Distante mais de 10 mil quilômetros de Teerã, o Brasil pode se tornar um dos possíveis beneficiados do conflito iniciado no Oriente Médio após ataques dos Estados Unidos e Israel ao Irã.
Analistas ouvidos pela BBC News Brasil avaliam que isso poderia ocorrer porque o Irã anunciou o fechamento do Estreito de Ormuz. Por essa passagem, estima-se que circule cerca de 20% da produção mundial de petróleo.
Nesse cenário, países da Europa e da Ásia, como China, Índia e Japão, precisariam buscar novas fontes de petróleo bruto. Essa busca poderia impulsionar as exportações brasileiras do produto, que desde 2024 é o principal item da pauta de exportação do país.
Os especialistas dizem que o Brasil está bem posicionado para atender uma eventual maior demanda. A rede de portos e oleodutos do país já está estruturada para exportação, e a rota até esses mercados não passa por pontos sensíveis como o Estreito de Ormuz.
Eles ressaltam, porém, que o benefício para o Brasil só deve ocorrer se a situação se prolongar pelas próximas quatro semanas ou mais e se o país conseguir ampliar sua produção além dos níveis atuais.
A crise começou após os Estados Unidos e Israel realizarem ataques a alvos iranianos. Os ataques atingiram prédios oficiais e civis e mataram o então líder supremo do Irã, Ali Khamenei. Pelo menos outros três oficiais do alto comando do governo também teriam morrido.
O presidente norte-americano, Donald Trump, alegou que os ataques visavam eliminar ameaças iminentes do regime, que estaria tentando reconstruir seu programa nuclear e desenvolvendo mísseis de longo alcance.
O regime iraniano rebate as acusações e afirma que seu programa nuclear tinha fins pacíficos. Em resposta, o Irã disparou mísseis contra Israel e instalações norte-americanas em países do Golfo Pérsico.

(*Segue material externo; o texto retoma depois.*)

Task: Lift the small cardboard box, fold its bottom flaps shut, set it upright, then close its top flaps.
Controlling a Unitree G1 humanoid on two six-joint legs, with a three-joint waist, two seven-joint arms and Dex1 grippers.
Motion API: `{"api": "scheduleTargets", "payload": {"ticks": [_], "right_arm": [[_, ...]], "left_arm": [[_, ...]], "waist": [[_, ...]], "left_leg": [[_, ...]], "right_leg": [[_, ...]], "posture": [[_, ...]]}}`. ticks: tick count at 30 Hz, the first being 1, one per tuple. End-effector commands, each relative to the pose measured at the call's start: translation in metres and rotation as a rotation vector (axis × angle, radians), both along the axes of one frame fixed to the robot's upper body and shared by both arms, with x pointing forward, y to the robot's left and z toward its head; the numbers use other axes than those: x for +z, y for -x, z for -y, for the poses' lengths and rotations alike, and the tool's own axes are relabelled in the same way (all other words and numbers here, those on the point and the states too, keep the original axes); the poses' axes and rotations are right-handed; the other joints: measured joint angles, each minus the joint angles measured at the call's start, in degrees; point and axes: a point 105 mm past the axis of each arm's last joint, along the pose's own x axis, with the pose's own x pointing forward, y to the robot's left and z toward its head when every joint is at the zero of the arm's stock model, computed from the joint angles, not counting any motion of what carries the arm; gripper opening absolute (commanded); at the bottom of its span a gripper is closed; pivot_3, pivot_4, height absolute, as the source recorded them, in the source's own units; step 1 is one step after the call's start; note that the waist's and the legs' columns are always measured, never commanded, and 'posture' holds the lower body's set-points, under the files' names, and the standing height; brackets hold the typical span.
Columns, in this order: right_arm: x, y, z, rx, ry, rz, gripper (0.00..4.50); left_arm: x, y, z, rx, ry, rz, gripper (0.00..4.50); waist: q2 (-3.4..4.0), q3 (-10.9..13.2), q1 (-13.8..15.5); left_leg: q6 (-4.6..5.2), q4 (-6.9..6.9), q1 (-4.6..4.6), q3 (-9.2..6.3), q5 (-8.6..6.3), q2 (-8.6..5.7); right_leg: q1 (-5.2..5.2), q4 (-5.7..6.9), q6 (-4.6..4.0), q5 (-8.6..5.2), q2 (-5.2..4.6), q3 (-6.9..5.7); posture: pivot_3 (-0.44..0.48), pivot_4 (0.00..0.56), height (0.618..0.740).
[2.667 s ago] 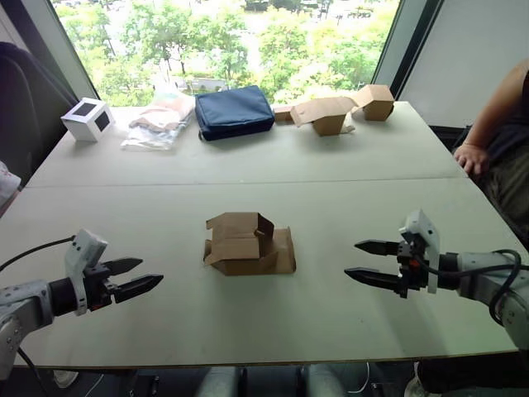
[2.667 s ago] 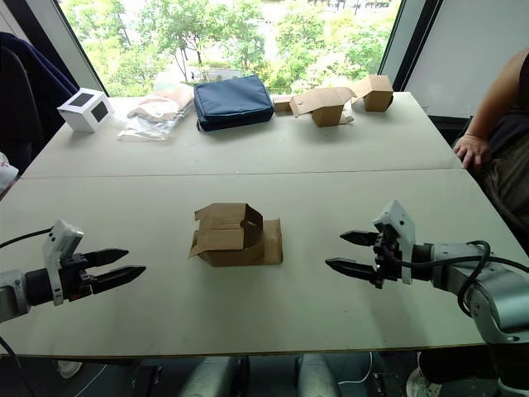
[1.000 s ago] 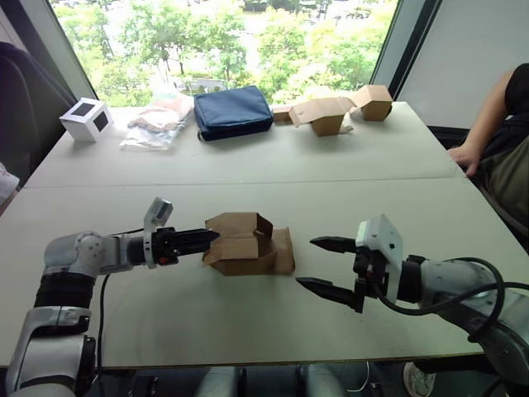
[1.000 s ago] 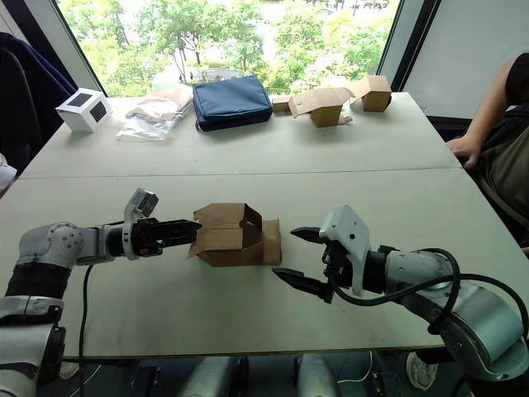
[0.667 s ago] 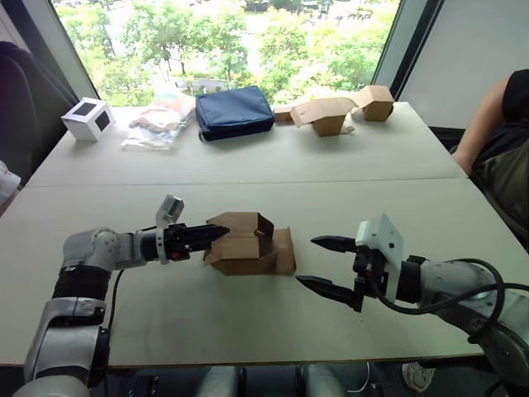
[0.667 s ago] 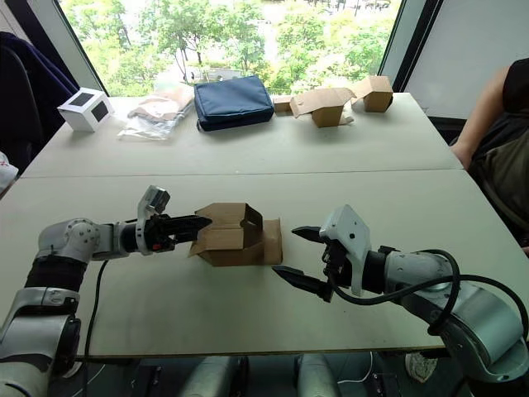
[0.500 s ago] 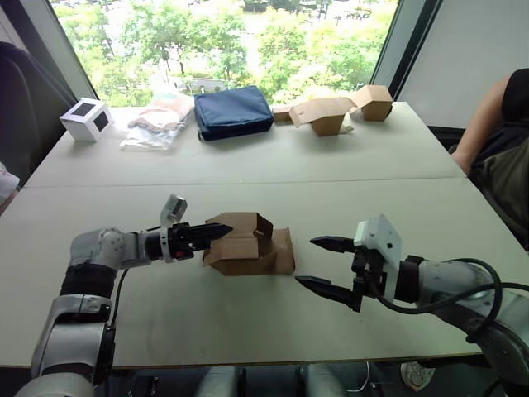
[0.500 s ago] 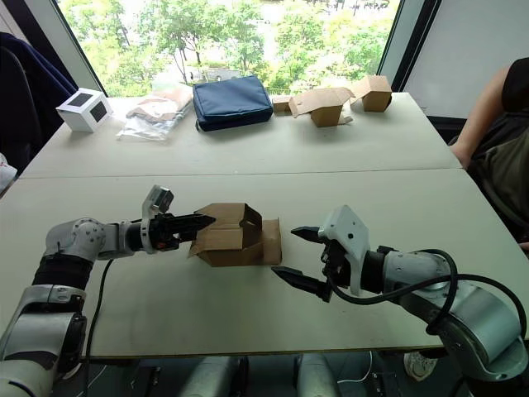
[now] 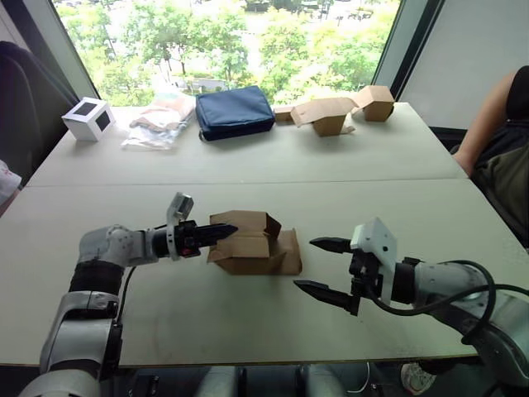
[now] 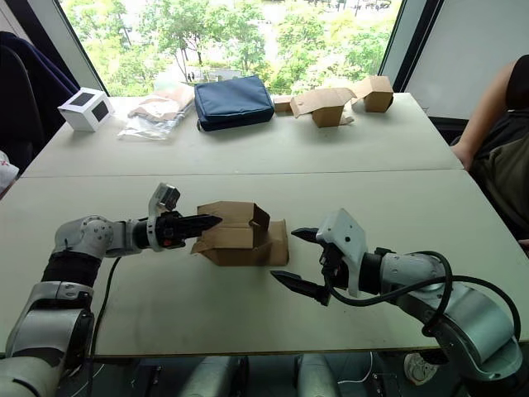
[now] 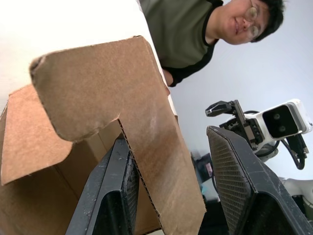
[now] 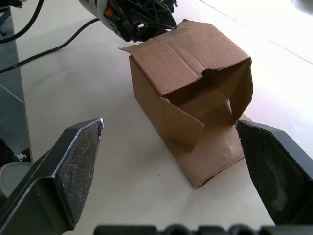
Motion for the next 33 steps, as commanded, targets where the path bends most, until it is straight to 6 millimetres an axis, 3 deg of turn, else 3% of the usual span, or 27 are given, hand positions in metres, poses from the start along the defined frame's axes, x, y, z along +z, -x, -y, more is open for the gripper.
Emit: {"api": "scheduleTargets", "payload": {"ticks": [1, 9, 10, 11, 14, 15, 22, 27, 30, 33], "right_arm": [[0.005, 0.003, -0.002, 0.019, 0.000, 0.034, 4.50], [0.000, 0.003, 0.000, 0.008, 0.013, 0.033, 4.50], [0.000, 0.003, 0.001, 0.006, 0.014, 0.033, 4.50], [-0.001, 0.003, 0.001, 0.004, 0.015, 0.033, 4.50], [-0.002, 0.003, 0.002, 0.002, 0.016, 0.033, 4.50], [-0.003, 0.003, 0.002, 0.001, 0.015, 0.033, 4.50], [0.000, 0.002, 0.001, -0.012, -0.037, 0.024, 4.50], [0.037, -0.029, 0.009, -0.166, -0.314, 0.090, 4.50], [0.067, -0.055, 0.019, -0.285, -0.493, 0.156, 3.54], [0.090, -0.072, 0.015, -0.322, -0.613, 0.180, 2.44]], "left_arm": [[0.003, -0.003, 0.005, -0.019, 0.011, 0.028, 2.14], [0.000, -0.006, 0.013, -0.042, 0.027, 0.024, 2.14], [0.000, -0.006, 0.014, -0.045, 0.032, 0.025, 1.62], [0.001, -0.007, 0.014, -0.046, 0.036, 0.027, 1.42], [0.003, -0.007, 0.015, -0.052, 0.044, 0.031, 0.27], [0.003, -0.007, 0.015, -0.054, 0.045, 0.032, 0.12], [0.014, -0.006, 0.011, -0.061, 0.042, 0.097, 0.12], [0.058, -0.006, 0.003, -0.061, 0.049, 0.305, 0.12], [0.094, -0.004, 0.000, -0.067, 0.025, 0.484, 0.00], [0.117, 0.000, 0.000, -0.080, -0.016, 0.607, 0.00]], "waist": [[0.00, 0.00, -0.01], [-0.01, 0.00, 0.01], [-0.01, 0.00, 0.01], [-0.01, 0.00, 0.02], [-0.01, 0.00, 0.03], [-0.01, 0.00, 0.00], [-0.01, 0.00, -0.01], [-0.08, 0.02, -0.25], [-0.08, 0.02, -0.29], [-0.06, 0.01, -0.24]], "left_leg": [[0.00, 0.00, 0.00, 0.00, 0.00, 0.00], [0.00, 0.03, 0.00, 0.00, 0.00, -0.01], [0.00, 0.03, -0.01, 0.00, 0.00, 0.00], [0.00, 0.03, 0.00, 0.00, 0.00, -0.01], [0.00, 0.05, -0.01, 0.00, 0.00, 0.00], [0.00, 0.05, 0.00, 0.00, 0.00, 0.00], [0.01, 0.05, 0.00, 0.00, 0.00, 0.00], [-0.01, 0.06, 0.00, -0.03, 0.01, 0.03], [-0.05, 0.05, -0.01, -0.05, 0.03, 0.04], [-0.12, -0.01, -0.02, -0.06, 0.06, 0.03]], "right_leg": [[0.00, 0.00, 0.00, 0.00, 0.00, 0.00], [0.01, 0.00, 0.00, 0.00, 0.01, 0.00], [0.01, 0.00, 0.00, 0.00, 0.02, -0.01], [0.01, 0.00, 0.00, 0.00, 0.02, -0.01], [0.03, 0.00, 0.01, 0.00, 0.02, -0.01], [0.03, 0.01, 0.01, 0.00, 0.02, -0.01], [0.03, 0.02, 0.01, 0.01, 0.03, -0.01], [0.02, 0.02, 0.01, 0.01, 0.02, 0.02], [-0.02, 0.04, 0.01, 0.01, -0.04, 0.09], [-0.06, 0.06, 0.01, 0.01, -0.04, 0.09]], "posture": [[0.000, 0.150, 0.740], [0.000, 0.150, 0.740], [0.000, 0.150, 0.740], [0.000, 0.150, 0.740], [0.000, 0.150, 0.740], [0.000, 0.150, 0.740], [0.000, 0.150, 0.740], [0.000, 0.150, 0.740], [0.000, 0.150, 0.740], [0.000, 0.150, 0.740]]}}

Na segunda-feira, um porta-voz da Guarda Revolucionária do Irã anunciou o fechamento do fluxo de navios pelo Estreito de Ormuz. A passagem tem cerca de 33 quilômetros de largura e é vital para o transporte de petróleo produzido por países árabes, Iraque e Irã.
Matt Smith, consultor da empresa de análise de dados Kpler, diz que os maiores compradores do petróleo que passa por Ormuz são os países asiáticos. “A China, sozinha, consome metade de todo o petróleo produzido no Oriente Médio”, afirmou. Ele avalia que, se a situação se prolongar, a China teria que procurar alternativas, e o Brasil poderia ser uma opção viável.
Dados do governo brasileiro mostram que a China já é o principal destino do petróleo exportado pelo Brasil. Em 2025, o Brasil exportou US$ 44 bilhões em petróleo bruto para o mundo. Desse total, US$ 20 bilhões (45%) foram para a China.
O presidente do Instituto Brasileiro de Petróleo (IBP), Roberto Ardenghy, afirma que ainda é cedo para estimar se a crise vai beneficiar a indústria brasileira. Ele diz que, se o cenário se agravar, o Brasil pode ser um dos potenciais beneficiados, junto com Argentina, Nigéria e Guiné Equatorial.
Smith também aponta que outros países, além da China, poderiam procurar o Brasil para substituir temporariamente o petróleo que passa por Ormuz, incluindo nações europeias.
Ardenghy alerta, no entanto, para um fator limitante: a capacidade de produção brasileira. O Brasil produz, em média, 3,6 milhões de barris de petróleo por dia e exporta 1,6 milhão. O restante é consumido internamente.
Ele estima que, até 2029, o Brasil poderia aumentar sua produção para 4,2 milhões de barris diários com base em projetos em andamento. No curto prazo, porém, o país teria dificuldades para atender a demandas adicionais imediatas, pois o aumento da produção é gradual.
O potencial aumento do preço e da procura pelo petróleo brasileiro já afetou o mercado financeiro. As ações preferenciais da Petrobras subiram 3,57% entre sexta-feira e terça-feira, acompanhando o movimento de petroleiras globais.
Analistas e o governo avaliam que a crise pode gerar efeitos mistos para o Brasil. Por um lado, o aumento no preço do petróleo pode elevar os dividendos que o governo recebe da Petrobras, seu principal acionista.
Em 2024, último ano com dados disponíveis, o governo federal recebeu R$ 28,8 bilhões em dividendos da estatal. Um aumento nas exportações e no preço poderia ampliar essa receita. Por outro lado, um preço do petróleo persistentemente mais alto no mercado internacional poderia pressionar os custos de combustíveis e transporte dentro do Brasil, com efeitos sobre a inflação.